More than 4,000 law graduates of the National Open University of Nigeria, NOUN, have asked the Attorney-General of the Federation and Minister of Justice, Lateef Fagbemi, to intervene in their exclusion from the 2025/2026 Nigerian Law School Bar Part II admission exercise, reviving a long-running dispute over the status of the university’s law degree for professional training. The Guardian reported that the petitioners said over 4,150 qualified graduates were affected and described the development as discriminatory.
The controversy is rooted in NOUN’s unusual legal and institutional history. The university was established in 1983, suspended in April 1984, and later revived under the Olusegun Obasanjo administration, with the suspended 1983 Act reactivated in 2002, according to NOUN’s official history. In 2017, the Senate amended the university’s law to align it more closely with conventional universities, and President Muhammadu Buhari assented to the National Open University Amendment Act in December 2018. At the time, the Presidency said the amendment would allow NOUN to operate “as all other universities,” while the National Universities Commission said it addressed barriers that had kept NOUN graduates out of the Nigerian Law School and the NYSC scheme.
Despite that legislative change, the path to the Bar has remained uneven for many NOUN graduates. In their petition, the affected graduates argued that the 2018 amendment removed any legal uncertainty about their eligibility for vocational legal training and that their exclusion violates Section 42 of the 1999 Constitution, which guarantees freedom from discrimination. They urged the AGF to press the Council for Legal Education, CLE, and the Nigerian Law School to adopt an urgent admission plan that would absorb the backlog across the school’s seven campuses.

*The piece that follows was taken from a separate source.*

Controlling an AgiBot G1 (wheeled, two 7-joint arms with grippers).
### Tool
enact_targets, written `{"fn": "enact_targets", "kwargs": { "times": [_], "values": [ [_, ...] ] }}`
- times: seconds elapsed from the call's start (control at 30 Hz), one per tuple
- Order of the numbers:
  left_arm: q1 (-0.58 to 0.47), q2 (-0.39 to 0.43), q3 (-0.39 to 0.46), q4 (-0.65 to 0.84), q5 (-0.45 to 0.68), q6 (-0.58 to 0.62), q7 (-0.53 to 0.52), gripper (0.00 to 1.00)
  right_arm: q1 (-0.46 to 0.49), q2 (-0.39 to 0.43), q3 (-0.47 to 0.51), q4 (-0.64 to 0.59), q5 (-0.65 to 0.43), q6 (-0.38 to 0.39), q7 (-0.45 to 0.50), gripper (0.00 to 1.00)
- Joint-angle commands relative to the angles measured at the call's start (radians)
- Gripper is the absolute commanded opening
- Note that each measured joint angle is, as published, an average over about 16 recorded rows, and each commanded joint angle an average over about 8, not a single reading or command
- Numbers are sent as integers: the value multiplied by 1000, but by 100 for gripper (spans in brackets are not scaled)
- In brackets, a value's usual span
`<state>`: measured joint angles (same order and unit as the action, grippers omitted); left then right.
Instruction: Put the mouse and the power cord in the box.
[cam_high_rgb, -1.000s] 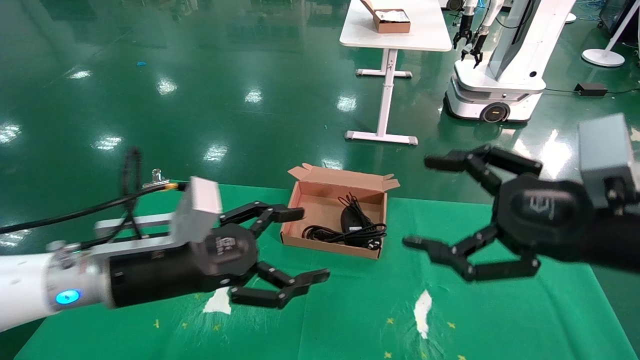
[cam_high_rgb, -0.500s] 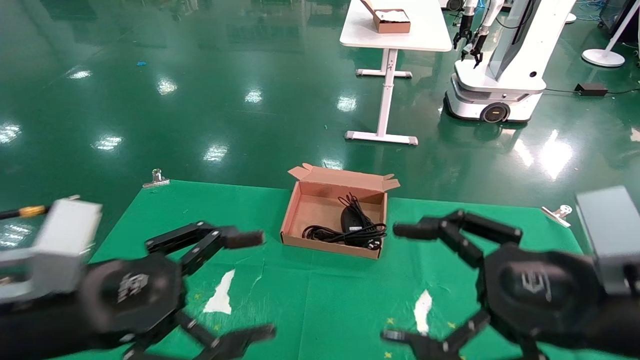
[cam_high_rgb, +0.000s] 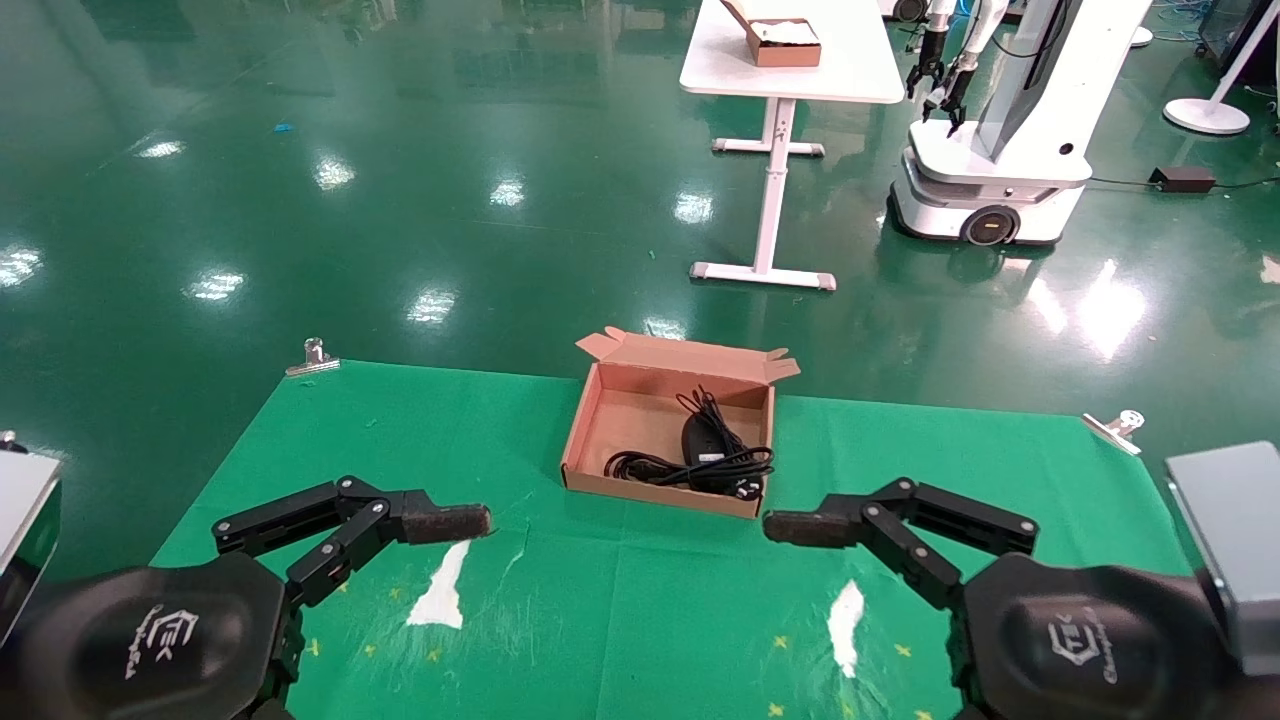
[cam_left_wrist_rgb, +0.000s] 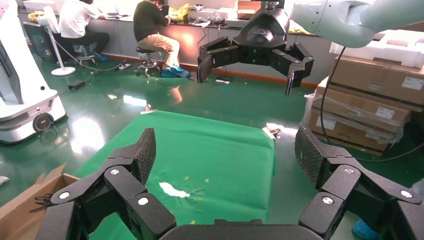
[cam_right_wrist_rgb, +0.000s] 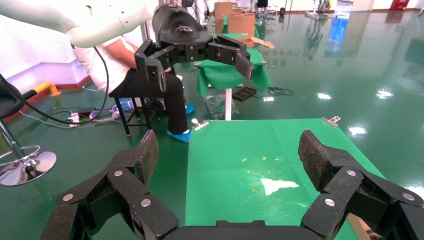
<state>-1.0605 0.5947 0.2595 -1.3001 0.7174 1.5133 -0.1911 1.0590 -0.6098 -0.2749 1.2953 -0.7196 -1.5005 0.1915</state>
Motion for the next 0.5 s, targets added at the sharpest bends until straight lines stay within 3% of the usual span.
{"fn": "enact_targets", "kwargs": {
  "times": [0.03, 0.5],
  "values": [
    [-2, 3, 3, 2, 1, -3, 0, 100, 3, 0, 0, -2, -1, 1, -1, 100],
    [-10, 12, 15, 12, 9, -13, 2, 100, 13, 0, -4, -10, -9, 4, -4, 100]
  ]
}}
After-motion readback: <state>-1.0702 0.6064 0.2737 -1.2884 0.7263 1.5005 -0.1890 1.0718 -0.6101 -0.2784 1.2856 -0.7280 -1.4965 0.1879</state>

Their case is bolstered by a breakthrough recorded in July 2025, when 203 NOUN law graduates were called to the Nigerian Bar after completing Law School training. NOUN described the development as a major milestone that resolved long-standing obstacles for its law graduates, while some of the new lawyers said their performance helped challenge doubts about the quality of NOUN’s legal education.

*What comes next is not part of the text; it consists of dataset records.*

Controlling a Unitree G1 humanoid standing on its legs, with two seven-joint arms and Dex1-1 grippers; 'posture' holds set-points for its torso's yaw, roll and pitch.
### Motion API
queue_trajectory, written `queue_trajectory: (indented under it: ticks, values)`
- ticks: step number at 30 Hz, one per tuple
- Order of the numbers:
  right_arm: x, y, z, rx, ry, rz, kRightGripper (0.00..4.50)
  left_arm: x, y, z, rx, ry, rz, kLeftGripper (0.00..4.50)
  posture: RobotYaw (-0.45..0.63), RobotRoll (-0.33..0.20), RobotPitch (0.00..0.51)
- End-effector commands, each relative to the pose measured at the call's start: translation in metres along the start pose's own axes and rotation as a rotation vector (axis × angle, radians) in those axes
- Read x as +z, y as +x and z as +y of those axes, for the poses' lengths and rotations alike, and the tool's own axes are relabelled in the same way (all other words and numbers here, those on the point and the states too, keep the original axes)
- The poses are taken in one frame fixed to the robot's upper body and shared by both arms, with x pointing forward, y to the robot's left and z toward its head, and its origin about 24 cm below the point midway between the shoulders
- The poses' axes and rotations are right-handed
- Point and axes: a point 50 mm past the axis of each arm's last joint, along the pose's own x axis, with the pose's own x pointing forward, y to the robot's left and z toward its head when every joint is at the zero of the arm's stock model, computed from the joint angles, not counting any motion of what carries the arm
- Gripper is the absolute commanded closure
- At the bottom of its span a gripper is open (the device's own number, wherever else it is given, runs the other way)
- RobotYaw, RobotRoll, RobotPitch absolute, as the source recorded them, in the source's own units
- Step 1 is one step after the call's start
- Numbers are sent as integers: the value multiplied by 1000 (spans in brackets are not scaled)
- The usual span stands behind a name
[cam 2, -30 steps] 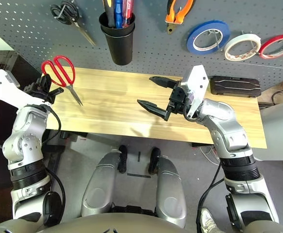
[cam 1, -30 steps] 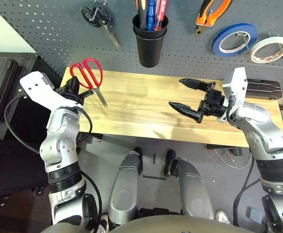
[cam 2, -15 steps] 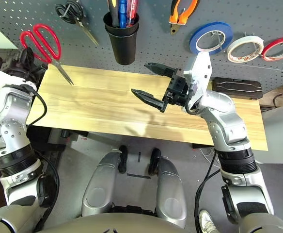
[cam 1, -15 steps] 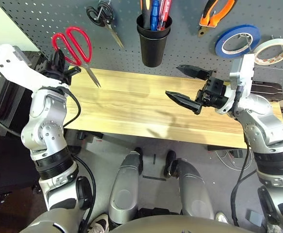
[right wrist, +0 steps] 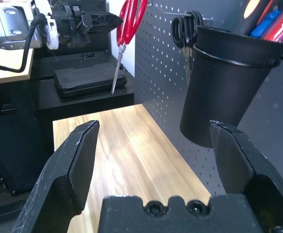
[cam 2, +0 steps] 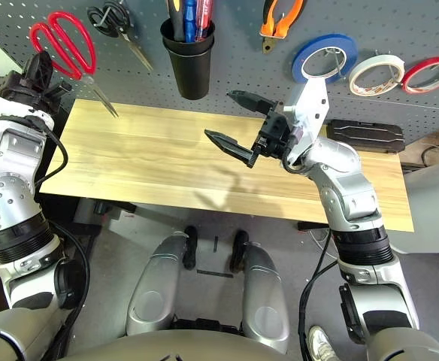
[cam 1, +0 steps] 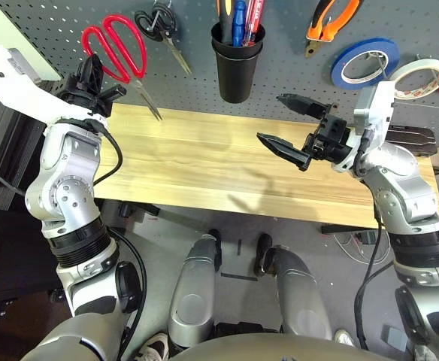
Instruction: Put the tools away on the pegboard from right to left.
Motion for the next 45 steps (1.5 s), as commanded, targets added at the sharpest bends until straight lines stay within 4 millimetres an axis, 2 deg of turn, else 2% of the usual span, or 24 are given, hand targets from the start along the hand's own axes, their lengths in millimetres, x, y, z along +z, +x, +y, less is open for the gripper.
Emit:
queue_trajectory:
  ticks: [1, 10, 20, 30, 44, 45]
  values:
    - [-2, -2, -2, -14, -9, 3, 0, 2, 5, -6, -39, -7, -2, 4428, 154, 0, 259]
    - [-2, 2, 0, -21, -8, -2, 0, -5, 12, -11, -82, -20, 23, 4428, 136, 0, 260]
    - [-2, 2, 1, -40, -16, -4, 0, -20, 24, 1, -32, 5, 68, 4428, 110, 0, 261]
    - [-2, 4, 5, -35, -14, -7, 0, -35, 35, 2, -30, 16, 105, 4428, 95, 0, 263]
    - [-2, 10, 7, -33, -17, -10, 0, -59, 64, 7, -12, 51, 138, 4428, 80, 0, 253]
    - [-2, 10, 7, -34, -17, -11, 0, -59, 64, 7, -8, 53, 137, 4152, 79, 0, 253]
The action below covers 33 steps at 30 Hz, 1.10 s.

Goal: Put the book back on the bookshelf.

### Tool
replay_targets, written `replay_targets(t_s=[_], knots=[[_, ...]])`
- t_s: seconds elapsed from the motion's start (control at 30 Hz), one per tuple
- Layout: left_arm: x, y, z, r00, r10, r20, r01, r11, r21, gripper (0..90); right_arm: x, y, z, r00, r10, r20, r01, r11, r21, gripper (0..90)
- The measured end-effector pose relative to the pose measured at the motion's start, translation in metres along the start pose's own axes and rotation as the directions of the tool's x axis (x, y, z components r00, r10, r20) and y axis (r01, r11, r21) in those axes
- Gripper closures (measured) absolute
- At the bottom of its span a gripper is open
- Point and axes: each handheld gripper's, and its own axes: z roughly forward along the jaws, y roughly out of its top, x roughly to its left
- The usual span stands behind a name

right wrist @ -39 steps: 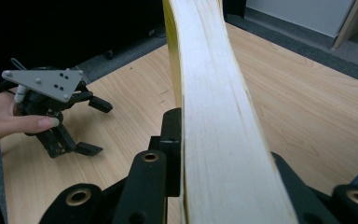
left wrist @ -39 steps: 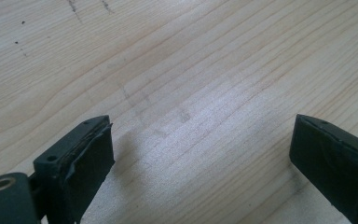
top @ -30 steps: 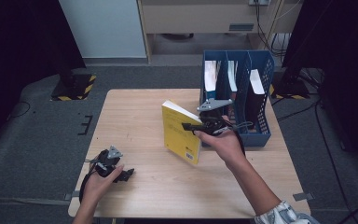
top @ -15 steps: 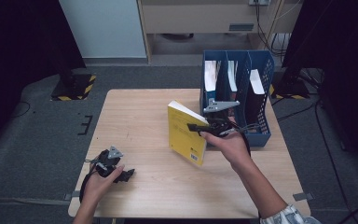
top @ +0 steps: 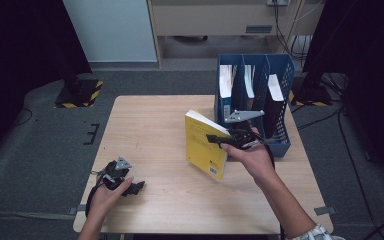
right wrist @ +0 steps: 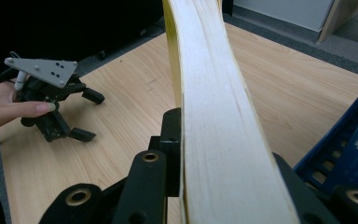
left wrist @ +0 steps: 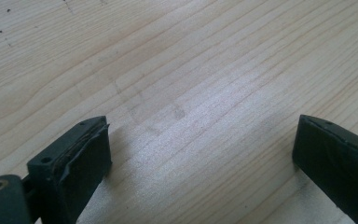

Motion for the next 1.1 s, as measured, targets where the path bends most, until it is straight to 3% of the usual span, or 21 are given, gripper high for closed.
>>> replay_targets(t_s=[1.1], knots=[[-0.001, -0.002, 0.002, 1.0000, -0.007, 0.004, 0.007, 0.9997, -0.022, 0.3, -0.017, -0.023, -0.049, 0.9986, 0.037, 0.038, -0.037, 0.999, -0.013, 75.2]])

Pressure has continued to build in 2026. Former President Obasanjo, who oversaw NOUN’s revival, last month urged the institution’s new leadership to restore its law programme and criticised the continued exclusion of its graduates from Law School. Vanguard also reported that the Law Graduates’ Association of Nigeria renewed calls on February 26 for the immediate admission of NOUN graduates ahead of the new Law School session.
For now, the dispute remains unresolved. What is clear is that, eight years after Buhari signed the amendment meant to normalise NOUN’s status, thousands of its law graduates are still waiting for a clearer and more consistent route to the Nigerian Bar.